What is needed:
Write the listing below out again word for word, without a single picture.

Data section:
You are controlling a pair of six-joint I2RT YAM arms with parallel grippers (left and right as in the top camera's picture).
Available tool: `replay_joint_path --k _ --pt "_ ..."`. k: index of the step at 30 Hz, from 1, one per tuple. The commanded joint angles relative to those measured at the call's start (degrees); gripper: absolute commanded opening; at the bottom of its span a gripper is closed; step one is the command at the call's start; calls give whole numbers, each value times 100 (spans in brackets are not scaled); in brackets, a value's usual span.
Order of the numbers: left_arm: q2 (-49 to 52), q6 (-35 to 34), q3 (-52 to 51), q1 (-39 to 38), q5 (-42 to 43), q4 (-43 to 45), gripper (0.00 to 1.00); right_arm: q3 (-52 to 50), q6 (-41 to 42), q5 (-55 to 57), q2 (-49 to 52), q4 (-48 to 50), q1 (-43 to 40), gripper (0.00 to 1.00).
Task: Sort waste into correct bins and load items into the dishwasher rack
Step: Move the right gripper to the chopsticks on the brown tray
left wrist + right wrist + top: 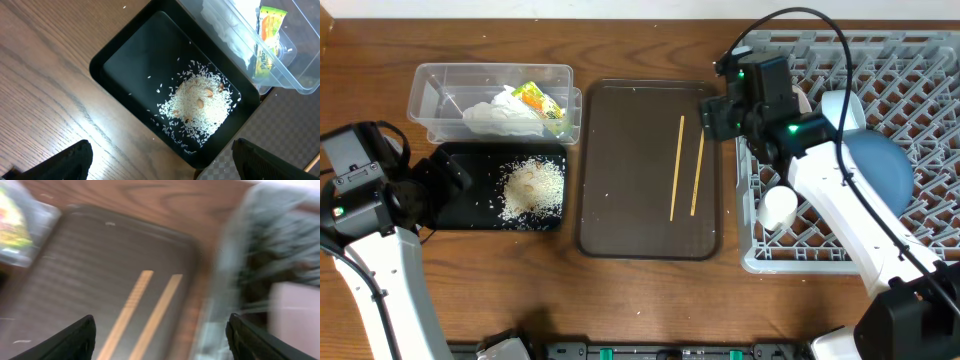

Exercise output:
You are controlling a pair of six-joint I2RT YAM arms with parallel grippers (left and right as in the top camera's picture).
Available tool: `replay_joint_path --k _ --pt "_ ..."`. k: index of the step at 30 Hz, from 1, one per tuple. The commanded joint angles relative to those measured at the call's start (degrees); gripper: absolute commanded opening; at the bottom of its span a gripper is closed; step one is the command at the call's start; calls give whole numbers, each value times 100 (spans in brackets are not scaled); in brackets, a value's usual span.
Order of the numbers: left_arm: q2 (-49 to 52), q6 (-35 to 34), q3 (-52 to 51), q1 (-39 to 38), q5 (-42 to 43), q4 (-43 to 45), gripper (0.00 to 1.00); right_arm: q3 (-52 to 50), q6 (-41 to 42), q5 (-55 to 57), q2 (-49 to 52), q4 (-48 to 50), q1 (-43 to 40), gripper (0.00 to 1.00).
Task: Sort waste into correct bins and load items into the dishwasher rack
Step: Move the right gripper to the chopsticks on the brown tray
left wrist + right wrist + top: 

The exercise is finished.